In the May 1996 issue of Saturday Night, John Goddard wrote a heavily researched article entitled A Real Whopper, in which he poked many holes in Mowat's claim that the book was non-fictional. He wrote:

"As for the authenticity of his wolf story, he virtually abandoned his wolf-den observations after less than four weeks."
— John Goddard, A Real Whopper from Saturday Night May 1996

Mowat excoriated Goddard's article as, "...bullshit, pure and simple... this guy's got as many facts wrong as there are flies on a toad that's roadkill." Journalist Val Ross of The Globe and Mail agreed that "Mowat, more passionate polemicist than rigorous reporter, painted federal bureaucrats in darker colours than many deserved," but that Goddard's piece erred in the same way against Mowat.

Although a claim that Mowat makes was that he interacted closely with a wolf pack alone in order to study them, the first wildlife biologist to successfully use the method of habituation to study and follow wild wolf packs in close proximity was fellow CWS scientist and International Wolf Specialist Group Canadian representative Dr. Lu Carbyn, in a 1970s study in Jasper National Park. Although also pointing out Never Cry Wolfs fictional rather than factual nature, his remarks were less critical, calling Farley Mowat's book "Good fiction and good reading".

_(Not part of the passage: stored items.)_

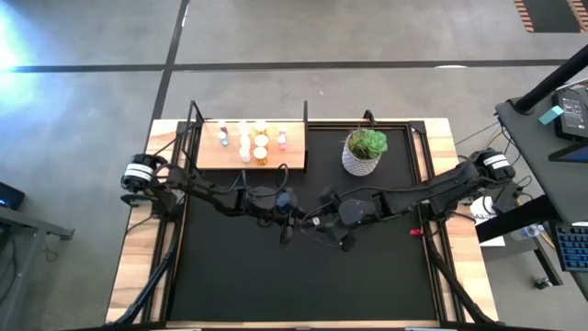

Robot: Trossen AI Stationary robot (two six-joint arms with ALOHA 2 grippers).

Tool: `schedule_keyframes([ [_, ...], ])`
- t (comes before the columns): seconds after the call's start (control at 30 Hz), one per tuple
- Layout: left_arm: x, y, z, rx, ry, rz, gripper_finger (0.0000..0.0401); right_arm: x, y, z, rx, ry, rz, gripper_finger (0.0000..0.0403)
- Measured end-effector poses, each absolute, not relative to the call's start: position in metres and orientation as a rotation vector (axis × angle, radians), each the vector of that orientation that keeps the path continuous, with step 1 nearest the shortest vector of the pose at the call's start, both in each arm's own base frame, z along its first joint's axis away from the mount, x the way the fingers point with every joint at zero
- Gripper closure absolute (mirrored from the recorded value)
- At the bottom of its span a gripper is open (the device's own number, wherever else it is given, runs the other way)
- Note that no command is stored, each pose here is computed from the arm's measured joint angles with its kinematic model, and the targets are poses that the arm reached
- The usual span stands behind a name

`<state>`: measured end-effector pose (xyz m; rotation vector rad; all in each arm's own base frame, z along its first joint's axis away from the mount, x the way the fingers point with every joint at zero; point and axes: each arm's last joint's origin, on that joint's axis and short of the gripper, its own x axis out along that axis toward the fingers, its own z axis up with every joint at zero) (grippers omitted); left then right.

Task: Pick and place medicine bottles onto shelf by color
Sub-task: Put the pink pill bottle on the shelf aligned with the other pink pill bottles

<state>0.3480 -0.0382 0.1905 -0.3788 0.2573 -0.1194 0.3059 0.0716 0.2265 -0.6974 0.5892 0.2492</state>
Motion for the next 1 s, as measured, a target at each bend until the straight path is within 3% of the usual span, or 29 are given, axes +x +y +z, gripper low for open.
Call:
schedule_keyframes([
  [0.63,0.348,-0.039,0.191,-0.356,0.251,-0.162,0.0312,0.311,0.073,0.238,-0.687,0.643,0.259,0.0283],
  [1.0,0.348,-0.039,0.191,-0.286,0.247,-0.17,0.03,0.311,0.073,0.238,-0.695,0.644,0.261,0.029],
])
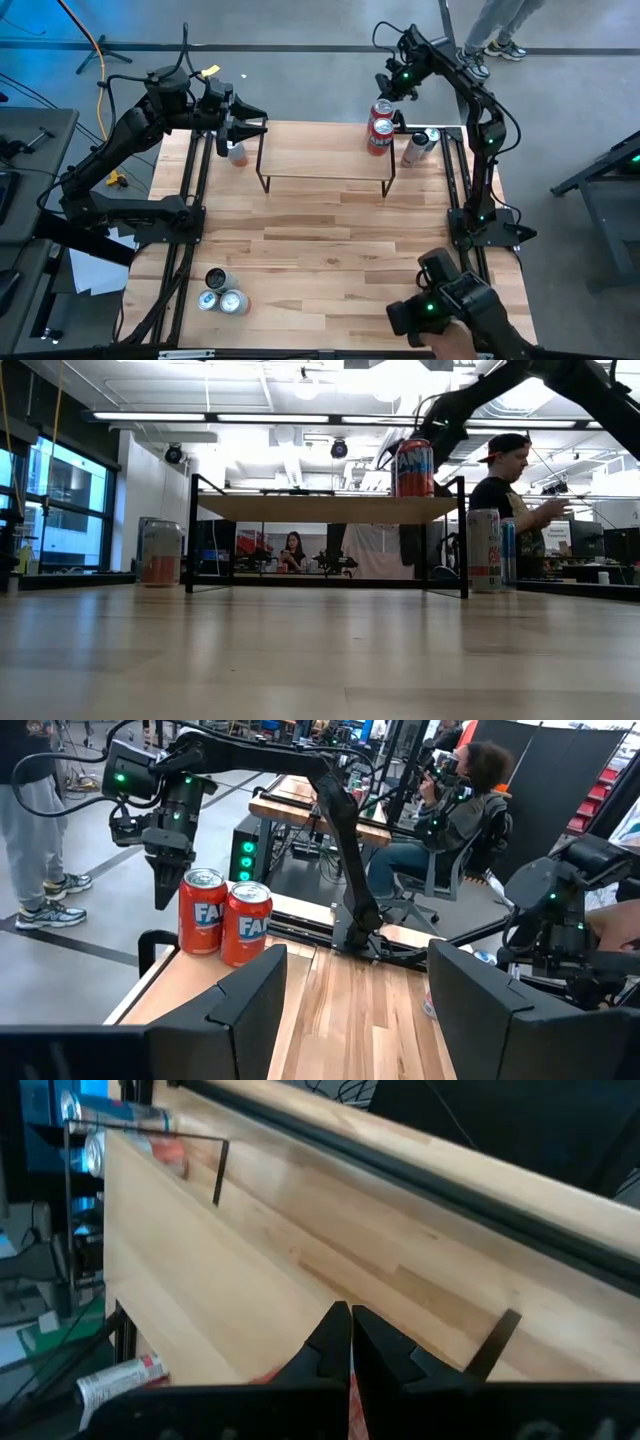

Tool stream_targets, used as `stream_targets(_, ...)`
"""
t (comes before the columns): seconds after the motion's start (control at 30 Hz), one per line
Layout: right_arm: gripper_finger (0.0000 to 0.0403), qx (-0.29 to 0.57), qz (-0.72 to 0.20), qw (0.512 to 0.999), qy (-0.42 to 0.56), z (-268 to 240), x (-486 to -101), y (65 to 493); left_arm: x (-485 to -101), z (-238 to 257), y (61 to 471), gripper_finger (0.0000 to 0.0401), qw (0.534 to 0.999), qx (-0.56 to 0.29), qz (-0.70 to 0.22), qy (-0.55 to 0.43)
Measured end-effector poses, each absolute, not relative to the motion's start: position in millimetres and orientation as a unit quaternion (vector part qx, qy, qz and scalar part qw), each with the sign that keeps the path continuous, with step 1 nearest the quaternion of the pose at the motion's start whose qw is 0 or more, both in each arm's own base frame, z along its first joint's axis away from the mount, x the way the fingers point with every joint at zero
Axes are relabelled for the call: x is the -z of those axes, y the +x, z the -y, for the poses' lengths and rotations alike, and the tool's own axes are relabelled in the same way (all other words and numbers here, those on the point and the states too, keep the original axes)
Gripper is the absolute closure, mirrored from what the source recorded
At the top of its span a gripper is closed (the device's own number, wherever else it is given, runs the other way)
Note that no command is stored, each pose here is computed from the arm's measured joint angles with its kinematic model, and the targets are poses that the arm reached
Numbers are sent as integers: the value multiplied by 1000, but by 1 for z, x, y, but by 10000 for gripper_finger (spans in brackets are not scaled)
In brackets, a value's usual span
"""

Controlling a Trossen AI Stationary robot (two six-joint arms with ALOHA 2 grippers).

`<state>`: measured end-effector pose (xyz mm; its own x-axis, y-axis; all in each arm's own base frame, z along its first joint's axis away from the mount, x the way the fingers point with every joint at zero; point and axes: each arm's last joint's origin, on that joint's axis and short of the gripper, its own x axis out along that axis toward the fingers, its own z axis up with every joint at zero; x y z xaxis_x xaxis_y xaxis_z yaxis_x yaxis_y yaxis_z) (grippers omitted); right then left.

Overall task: Place canned beverage on shelf
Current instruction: Adjust the red soda cans on the shelf, then put the bottom right white-pink soda can on the shelf

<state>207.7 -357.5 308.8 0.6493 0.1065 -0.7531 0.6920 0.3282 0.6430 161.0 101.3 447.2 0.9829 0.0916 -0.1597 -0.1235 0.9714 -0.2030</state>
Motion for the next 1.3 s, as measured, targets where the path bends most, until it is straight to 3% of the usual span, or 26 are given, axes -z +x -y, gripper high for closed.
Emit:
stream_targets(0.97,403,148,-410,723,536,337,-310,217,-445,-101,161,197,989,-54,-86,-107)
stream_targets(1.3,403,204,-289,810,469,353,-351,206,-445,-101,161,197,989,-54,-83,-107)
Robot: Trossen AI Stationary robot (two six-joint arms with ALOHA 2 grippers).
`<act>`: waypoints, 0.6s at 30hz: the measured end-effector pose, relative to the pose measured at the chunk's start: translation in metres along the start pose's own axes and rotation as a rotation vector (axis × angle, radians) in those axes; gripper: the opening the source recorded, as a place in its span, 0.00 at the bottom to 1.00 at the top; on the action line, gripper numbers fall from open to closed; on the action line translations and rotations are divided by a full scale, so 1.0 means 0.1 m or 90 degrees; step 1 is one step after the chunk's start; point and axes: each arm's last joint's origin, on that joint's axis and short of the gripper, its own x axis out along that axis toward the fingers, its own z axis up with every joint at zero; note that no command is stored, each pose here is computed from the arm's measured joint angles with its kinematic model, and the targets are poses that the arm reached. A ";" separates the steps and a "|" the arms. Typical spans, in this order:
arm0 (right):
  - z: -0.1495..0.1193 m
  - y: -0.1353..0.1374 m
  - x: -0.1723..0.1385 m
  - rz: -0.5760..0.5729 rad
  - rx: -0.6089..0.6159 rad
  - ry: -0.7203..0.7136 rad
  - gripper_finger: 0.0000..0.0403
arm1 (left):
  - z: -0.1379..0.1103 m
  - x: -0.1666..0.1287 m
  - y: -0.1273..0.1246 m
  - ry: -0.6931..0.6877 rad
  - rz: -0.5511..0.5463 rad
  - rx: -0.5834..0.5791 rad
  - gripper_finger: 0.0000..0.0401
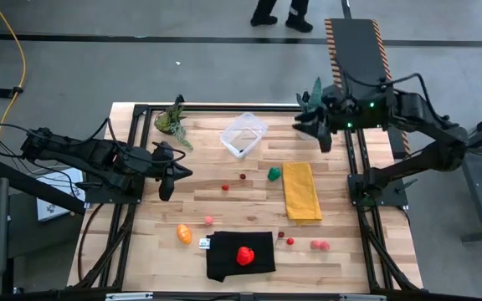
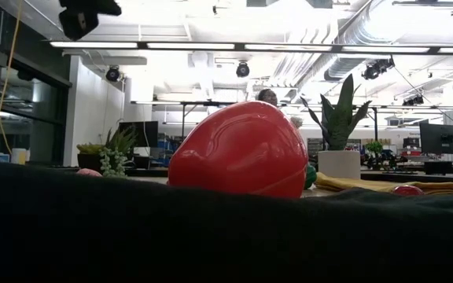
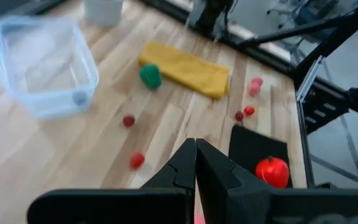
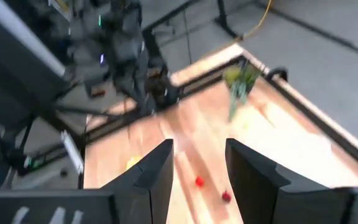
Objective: Pick and placing Produce into tupperware
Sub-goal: Put the bottom right red cherry into the transparent bin
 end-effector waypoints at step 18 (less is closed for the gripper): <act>-0.56 0.30 0.51 -0.038 -0.023 0.350 0.34 | 0.50 -0.26 -0.20 -0.219 -0.082 0.021 0.00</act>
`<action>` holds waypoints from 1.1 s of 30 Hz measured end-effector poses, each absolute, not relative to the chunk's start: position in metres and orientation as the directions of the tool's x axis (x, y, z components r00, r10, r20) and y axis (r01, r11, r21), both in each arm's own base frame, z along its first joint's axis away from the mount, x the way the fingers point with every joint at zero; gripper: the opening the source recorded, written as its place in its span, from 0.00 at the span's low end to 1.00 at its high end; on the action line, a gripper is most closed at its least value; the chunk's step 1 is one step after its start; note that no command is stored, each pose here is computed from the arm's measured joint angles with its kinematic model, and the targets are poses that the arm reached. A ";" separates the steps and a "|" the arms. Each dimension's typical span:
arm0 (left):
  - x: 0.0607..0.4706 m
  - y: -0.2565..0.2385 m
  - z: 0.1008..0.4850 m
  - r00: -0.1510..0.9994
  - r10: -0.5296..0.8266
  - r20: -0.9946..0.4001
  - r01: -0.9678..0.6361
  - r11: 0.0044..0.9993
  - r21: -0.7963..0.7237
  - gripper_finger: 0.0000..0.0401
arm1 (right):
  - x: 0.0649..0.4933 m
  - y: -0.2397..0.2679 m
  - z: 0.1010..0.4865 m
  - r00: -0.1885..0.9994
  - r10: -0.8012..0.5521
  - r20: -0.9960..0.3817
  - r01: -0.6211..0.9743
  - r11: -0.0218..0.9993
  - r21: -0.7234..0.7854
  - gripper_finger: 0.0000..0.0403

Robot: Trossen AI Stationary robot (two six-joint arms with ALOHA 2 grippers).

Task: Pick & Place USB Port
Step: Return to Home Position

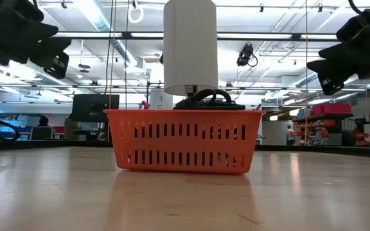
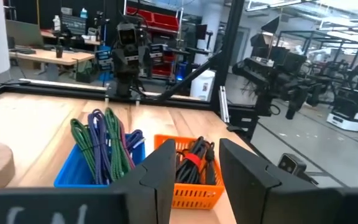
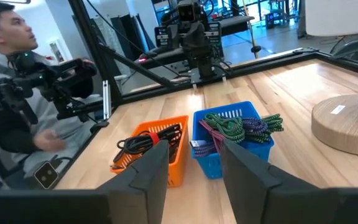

In 2012, Mowat spoke to the Toronto Star about his reputation as a storyteller: "I took some pride in having it known that I never let facts get in the way of a good story. I was writing subjective non-fiction all along."

== Impact ==
Never Cry Wolf was a commercial success in Canada. Shortly after its publication, the Canadian Wildlife Service received a deluge of letters from concerned citizens opposing the killing of wolves. Though generally well received by the public, Mowat's allusions of the Canadian Wildlife Service as an organisation set out to exterminate wolves was met with anger from Canadian biologists. CWS staff members argued that the agency had never demanded the extermination of the wolf, the wolf being recognized as an integral part of the northern ecosystem. They further countered that Mowat's remit had not been to find justifications for wolf extermination, but to investigate the relationship between wolves and caribou. The locals were actually hunting the caribou, for a sport and a food source.

As with Mowat's other books, Never Cry Wolf was translated into Russian and published in the Soviet Union. The book's fictional message that wolves were harmless mouse-eaters became influential, leading to popular reaction against Soviet wolf-culling efforts.